Though this happens with any number of genres or bands, I will use Iron Maiden. One of their biggest hits, 'Aces High,' has a moment near the end where the lead singer takes his voice to it's highest place. The second half of the last time he says 'high' is a triumphant screaming wail at the thrill of music.
And, when you go to a concert, you and fifteen thousand or so of your closest friends are invited to sing along, to stretch your throat muscles and reach for that same impossibly high-note with him.
And you do.
At the crucial moment, Bruce Dickinson rips the mic away from his own mouth and points it at you, the mob. You know it is coming, many of you have been trying to control your breathing since the last verse because you wanted to get it right.
And when fifteen thousand fans all reach for that same lofty perch on the treble clef, an amazing thing happens: they get there.
Despite the fact that it is almost scientifically impossible for you all to be anywhere near the actual note, the fact that you are all wailing together, spread out over the floor and seats of a hockey arena or amphitheater, and the final product, aided by the lead singer hitting the note as he should, is a tsunami of guttural falsetto and adrenalized roaring that, in the aggregate, combine to BE the note you all sought.
In screaming together, in socialist howling, you achieve the impossible. You are all, for that one glorious second, the lead singer of the band. A smashing cloud of sound rises above the stage, the fans, the lights and the lasers, and becomes an aural manifestation of the power of music, the communal dream made real. You are rock and roll.

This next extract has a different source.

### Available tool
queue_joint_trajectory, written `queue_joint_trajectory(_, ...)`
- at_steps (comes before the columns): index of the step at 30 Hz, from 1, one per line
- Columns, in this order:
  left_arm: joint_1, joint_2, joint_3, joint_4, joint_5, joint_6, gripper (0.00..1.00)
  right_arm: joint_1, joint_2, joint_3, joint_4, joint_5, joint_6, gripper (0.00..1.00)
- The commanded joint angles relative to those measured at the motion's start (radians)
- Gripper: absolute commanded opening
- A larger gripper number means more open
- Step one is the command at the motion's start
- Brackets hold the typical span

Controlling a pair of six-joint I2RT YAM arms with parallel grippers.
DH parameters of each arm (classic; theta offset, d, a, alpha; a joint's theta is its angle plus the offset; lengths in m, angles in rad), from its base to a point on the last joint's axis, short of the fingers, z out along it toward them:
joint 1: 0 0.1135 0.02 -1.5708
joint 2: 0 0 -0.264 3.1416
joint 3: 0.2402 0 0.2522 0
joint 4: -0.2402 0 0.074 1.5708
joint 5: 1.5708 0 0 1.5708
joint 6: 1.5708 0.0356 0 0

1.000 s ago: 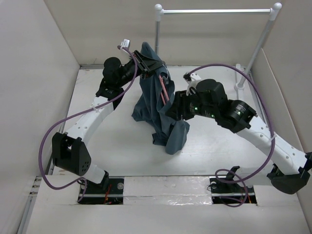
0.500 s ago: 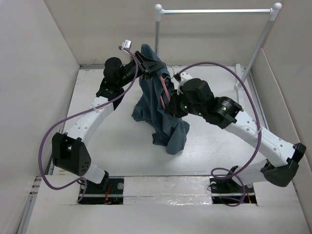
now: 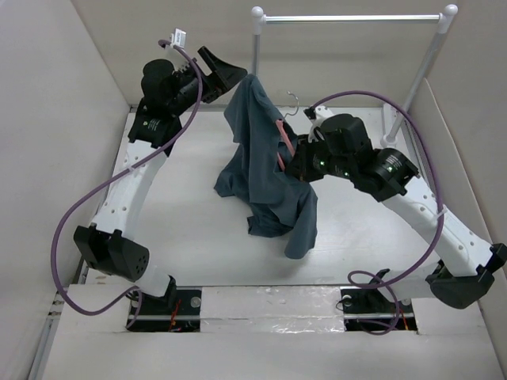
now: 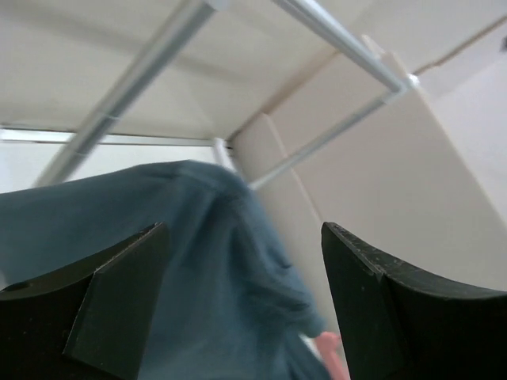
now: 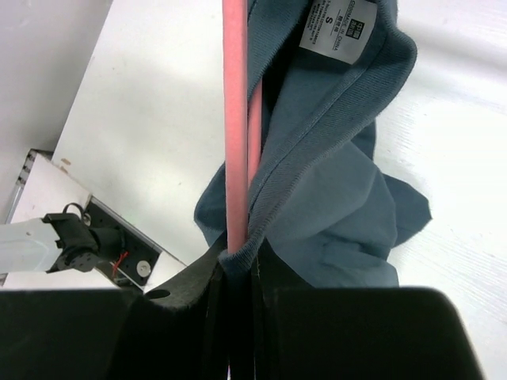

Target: Place the t-shirt on the hanger

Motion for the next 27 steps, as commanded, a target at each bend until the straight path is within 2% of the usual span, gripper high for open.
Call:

4. The smell of hot pavement after the first wash of rain.

5. If I am on the couch, convalescing (which, I have learned comes from the Latin for 'watching Tour de France Coverage on DVR'), and N is in the bed, working, we can pretty much see each other down the hall whenever we look. And there are many many times when we look up in time to see the other looking up just then, too.

No words needed. Maybe a small wave, maybe the frozen stance of a head not running away, maybe just two seconds out of a day.

And then we're back to whatever were were doing, but stronger.


So there you have it: a bunch of good stuff.